Task to carry out> The entries are to be written out word for word, with their images left out.

Source records>

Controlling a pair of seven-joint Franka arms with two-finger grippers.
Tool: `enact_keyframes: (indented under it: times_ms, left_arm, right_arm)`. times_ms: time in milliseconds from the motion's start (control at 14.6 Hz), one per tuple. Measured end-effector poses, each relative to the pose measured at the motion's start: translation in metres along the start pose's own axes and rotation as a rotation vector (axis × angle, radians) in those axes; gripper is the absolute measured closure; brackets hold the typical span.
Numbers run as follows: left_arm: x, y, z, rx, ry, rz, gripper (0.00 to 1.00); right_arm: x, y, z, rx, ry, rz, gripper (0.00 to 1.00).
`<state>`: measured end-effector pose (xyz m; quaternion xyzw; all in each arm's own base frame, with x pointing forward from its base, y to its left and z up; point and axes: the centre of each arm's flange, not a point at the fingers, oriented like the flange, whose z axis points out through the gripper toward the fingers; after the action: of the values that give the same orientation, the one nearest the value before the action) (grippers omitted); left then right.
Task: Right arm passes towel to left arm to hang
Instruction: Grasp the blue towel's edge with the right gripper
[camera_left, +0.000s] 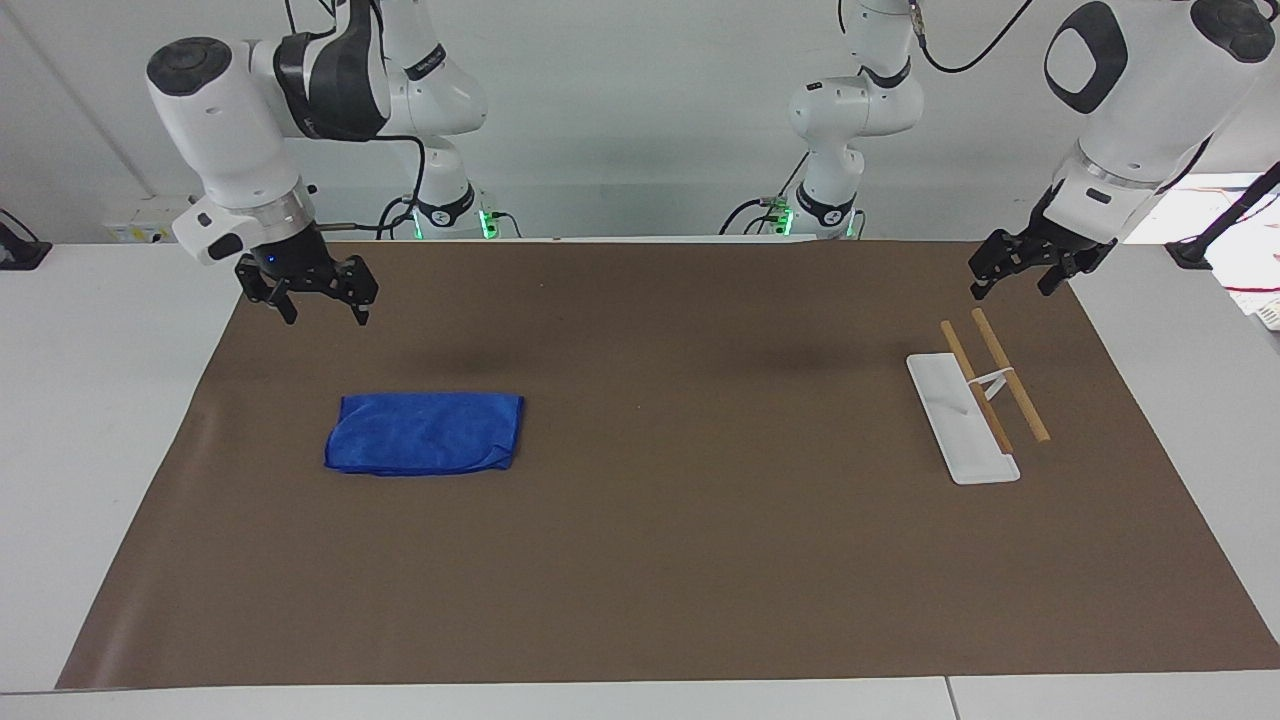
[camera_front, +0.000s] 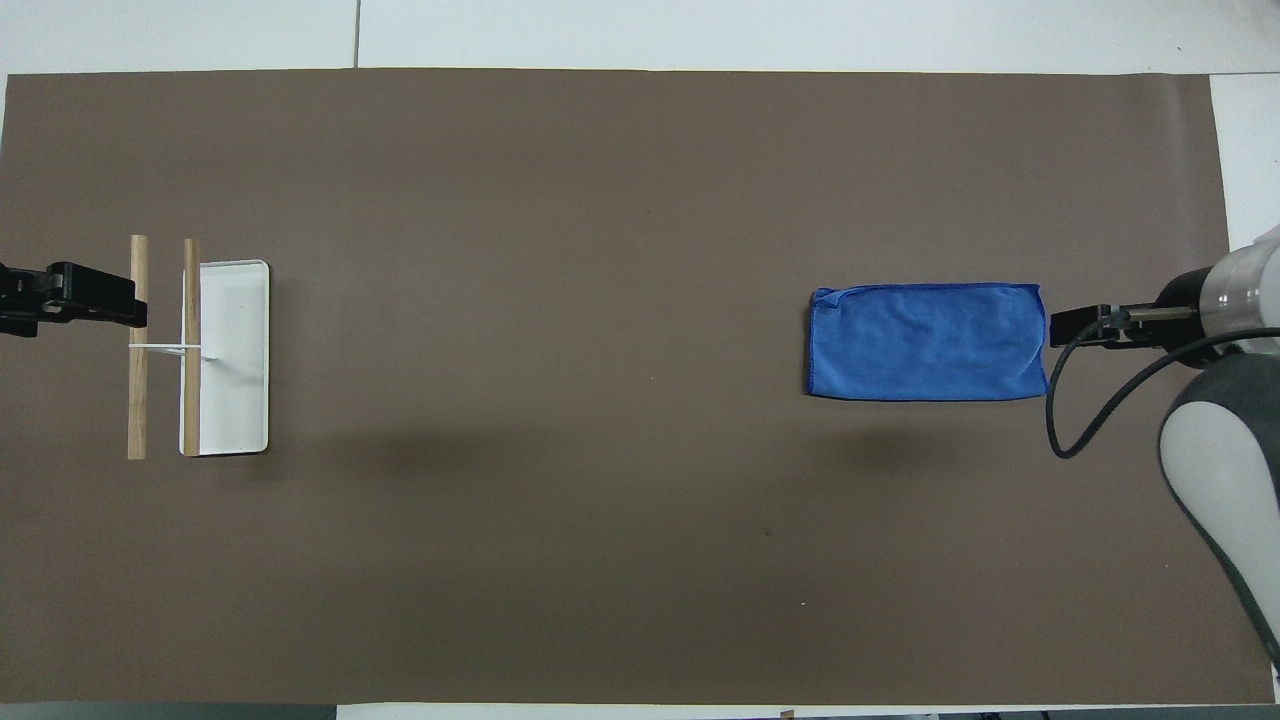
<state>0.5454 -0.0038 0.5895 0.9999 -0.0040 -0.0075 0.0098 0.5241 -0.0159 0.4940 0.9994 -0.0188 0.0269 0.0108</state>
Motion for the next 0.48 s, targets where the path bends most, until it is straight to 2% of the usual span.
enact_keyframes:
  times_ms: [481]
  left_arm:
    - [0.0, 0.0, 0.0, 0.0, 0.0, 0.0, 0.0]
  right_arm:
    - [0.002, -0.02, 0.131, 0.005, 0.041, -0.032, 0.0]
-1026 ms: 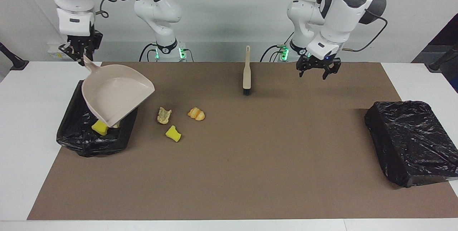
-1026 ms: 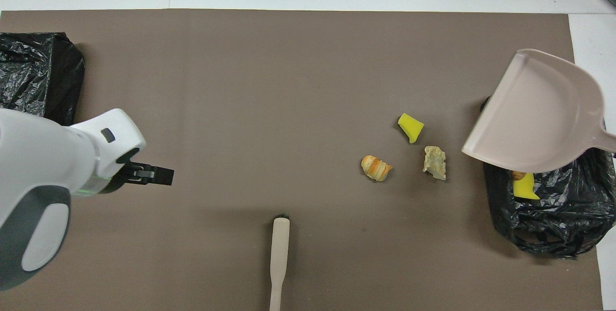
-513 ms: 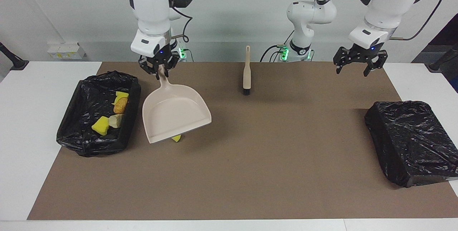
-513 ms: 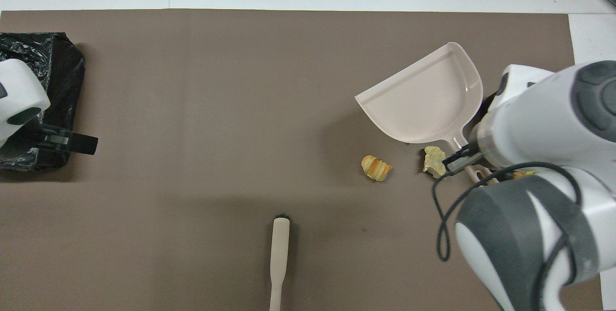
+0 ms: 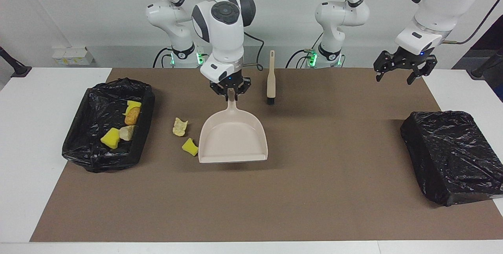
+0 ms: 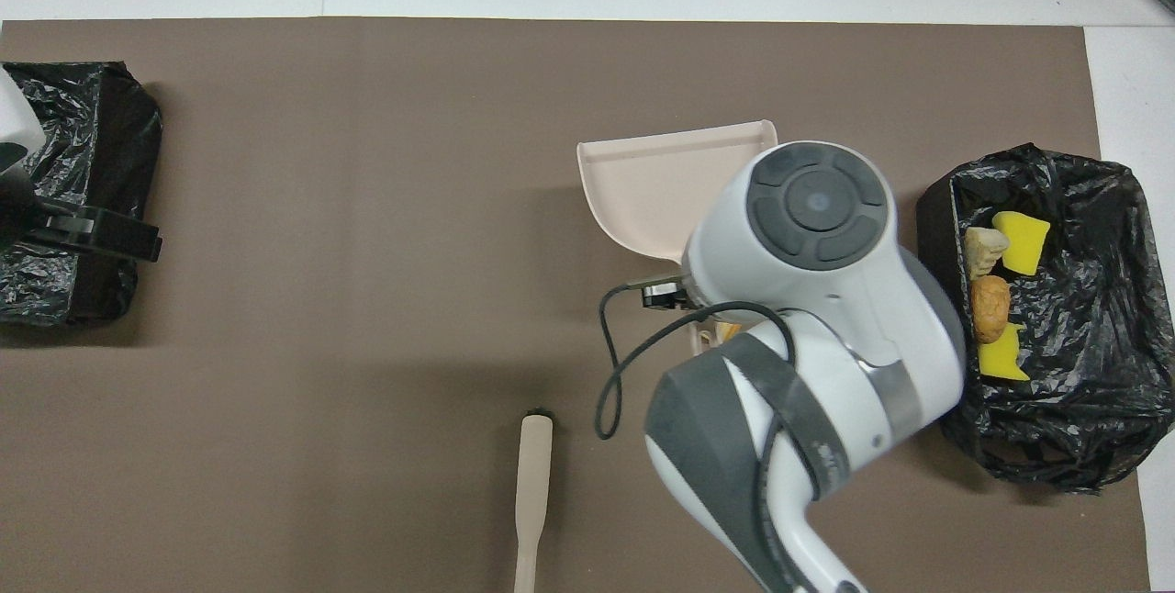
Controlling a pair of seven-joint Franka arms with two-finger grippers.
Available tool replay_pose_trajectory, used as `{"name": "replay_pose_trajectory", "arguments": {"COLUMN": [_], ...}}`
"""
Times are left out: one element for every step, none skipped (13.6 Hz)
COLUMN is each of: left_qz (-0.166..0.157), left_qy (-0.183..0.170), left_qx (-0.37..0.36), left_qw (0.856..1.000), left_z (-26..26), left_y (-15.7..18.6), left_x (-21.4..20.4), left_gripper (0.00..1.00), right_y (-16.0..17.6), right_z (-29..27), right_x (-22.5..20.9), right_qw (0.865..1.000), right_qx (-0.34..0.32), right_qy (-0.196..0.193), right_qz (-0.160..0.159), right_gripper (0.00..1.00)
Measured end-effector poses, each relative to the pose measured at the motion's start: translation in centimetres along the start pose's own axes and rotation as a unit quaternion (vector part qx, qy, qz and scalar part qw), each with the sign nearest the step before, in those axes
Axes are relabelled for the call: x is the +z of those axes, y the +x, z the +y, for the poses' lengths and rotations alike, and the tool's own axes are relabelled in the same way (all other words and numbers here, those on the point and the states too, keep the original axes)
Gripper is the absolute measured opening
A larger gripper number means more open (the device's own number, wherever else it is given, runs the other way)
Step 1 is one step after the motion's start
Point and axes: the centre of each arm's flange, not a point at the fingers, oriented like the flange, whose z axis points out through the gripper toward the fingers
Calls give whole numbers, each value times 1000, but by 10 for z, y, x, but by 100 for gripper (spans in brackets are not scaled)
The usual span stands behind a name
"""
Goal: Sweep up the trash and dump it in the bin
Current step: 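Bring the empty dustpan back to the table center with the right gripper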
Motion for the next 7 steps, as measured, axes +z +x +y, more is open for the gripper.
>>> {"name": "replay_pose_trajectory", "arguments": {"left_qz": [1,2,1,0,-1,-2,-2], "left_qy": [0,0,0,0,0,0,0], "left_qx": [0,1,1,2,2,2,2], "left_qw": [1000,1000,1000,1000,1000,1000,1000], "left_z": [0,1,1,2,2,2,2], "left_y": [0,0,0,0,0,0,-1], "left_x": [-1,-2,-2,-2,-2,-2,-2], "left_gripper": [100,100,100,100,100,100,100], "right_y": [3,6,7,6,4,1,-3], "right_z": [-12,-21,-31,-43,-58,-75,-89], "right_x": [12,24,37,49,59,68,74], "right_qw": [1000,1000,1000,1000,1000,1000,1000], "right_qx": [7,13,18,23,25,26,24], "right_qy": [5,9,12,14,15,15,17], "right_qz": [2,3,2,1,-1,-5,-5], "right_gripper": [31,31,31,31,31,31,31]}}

Solved exercise>
Controlling a pair of seven-joint Franka arms with two-finger grippers.
Tool: `enact_keyframes: (indented under it: times_ms, left_arm, right_arm)`. times_ms: time in milliseconds from the motion's start (control at 14.6 Hz), one per tuple. Measured end-effector poses, each relative to the pose measured at the motion's start: translation in metres along the start pose's own axes and rotation as a rotation vector (axis × angle, radians) in those axes; gripper is the absolute measured closure; brackets hold the typical span.
Numbers run as follows: left_arm: x, y, z, rx, ry, rz, gripper (0.00 to 1.00); right_arm: x, y, z, rx, ry, rz, gripper (0.00 to 1.00).
`<state>`: measured end-effector pose (xyz m; quaternion xyzw; all in each arm's own base frame, with x pointing forward from its base, y to its left and z up; point and axes: the centre of each arm's flange, not a point at the fingers, oriented like the flange, whose z axis points out through the gripper toward the fingers; after the action: of the values that give the same orientation, the one nearest the value before the action) (grippers omitted); left then right.
Task: Right arm passes towel to left arm to hang
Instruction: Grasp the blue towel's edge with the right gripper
[camera_left, +0.000s] 
[camera_front, +0.000s] 
<state>0.5454 -0.0038 0.5895 0.9999 -0.0040 -0.0075 0.0098 0.5241 -0.0159 0.4940 0.9994 -0.0188 0.0269 0.0108</state>
Motion for the next 0.48 s, targets where the path bends most, until it is straight to 2% of the usual span.
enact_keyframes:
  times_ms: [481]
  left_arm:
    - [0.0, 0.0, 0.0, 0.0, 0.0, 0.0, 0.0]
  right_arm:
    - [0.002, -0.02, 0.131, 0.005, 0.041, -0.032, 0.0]
-1026 ms: 
-1026 ms: 
-513 ms: 
-513 ms: 
+0 ms: 
+0 ms: 
Controlling a pair of seven-joint Franka arms with two-finger grippers.
Available tool replay_pose_trajectory, used as `{"name": "replay_pose_trajectory", "arguments": {"COLUMN": [_], ...}}`
"""
Times are left out: one element for every step, none skipped (13.6 Hz)
COLUMN is each of: left_qz (-0.166..0.157), left_qy (-0.183..0.170), left_qx (-0.37..0.36), left_qw (0.856..1.000), left_z (-26..26), left_y (-15.7..18.6), left_x (-21.4..20.4), left_gripper (0.00..1.00), right_y (-16.0..17.6), right_z (-29..27), right_x (-22.5..20.9), right_qw (0.865..1.000), right_qx (-0.34..0.32), right_qy (-0.196..0.193), right_qz (-0.160..0.159), right_gripper (0.00..1.00)
Measured end-effector poses, each relative to the pose measured at the motion's start: translation in centimetres along the start pose's own axes and rotation as a unit quaternion (vector part qx, qy, qz and scalar part qw), each with the sign nearest the step before, in those axes
Axes are relabelled for the call: x is the +z of those axes, y the +x, z the +y, for the poses' lengths and rotations alike, and the tool's own axes are relabelled in the same way (all other words and numbers here, those on the point and the states too, keep the original axes)
Gripper is the absolute measured opening
A larger gripper number means more open (the device's own number, wherever else it is given, runs the other way)
Step 1 is one step after the motion's start
Point and axes: the centre of each arm's flange, not a point at the fingers, oriented like the flange, whose z axis points out through the gripper toward the fingers
Calls give whole numbers, each value times 1000, but by 10 for z, y, x, but by 100 for gripper (spans in brackets are not scaled)
The usual span stands behind a name
"""
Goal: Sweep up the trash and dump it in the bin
Current step: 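Bring the empty dustpan back to the table center with the right gripper
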Motion for the next 7 steps, as measured, axes +z +x +y, more is open for the gripper.
>>> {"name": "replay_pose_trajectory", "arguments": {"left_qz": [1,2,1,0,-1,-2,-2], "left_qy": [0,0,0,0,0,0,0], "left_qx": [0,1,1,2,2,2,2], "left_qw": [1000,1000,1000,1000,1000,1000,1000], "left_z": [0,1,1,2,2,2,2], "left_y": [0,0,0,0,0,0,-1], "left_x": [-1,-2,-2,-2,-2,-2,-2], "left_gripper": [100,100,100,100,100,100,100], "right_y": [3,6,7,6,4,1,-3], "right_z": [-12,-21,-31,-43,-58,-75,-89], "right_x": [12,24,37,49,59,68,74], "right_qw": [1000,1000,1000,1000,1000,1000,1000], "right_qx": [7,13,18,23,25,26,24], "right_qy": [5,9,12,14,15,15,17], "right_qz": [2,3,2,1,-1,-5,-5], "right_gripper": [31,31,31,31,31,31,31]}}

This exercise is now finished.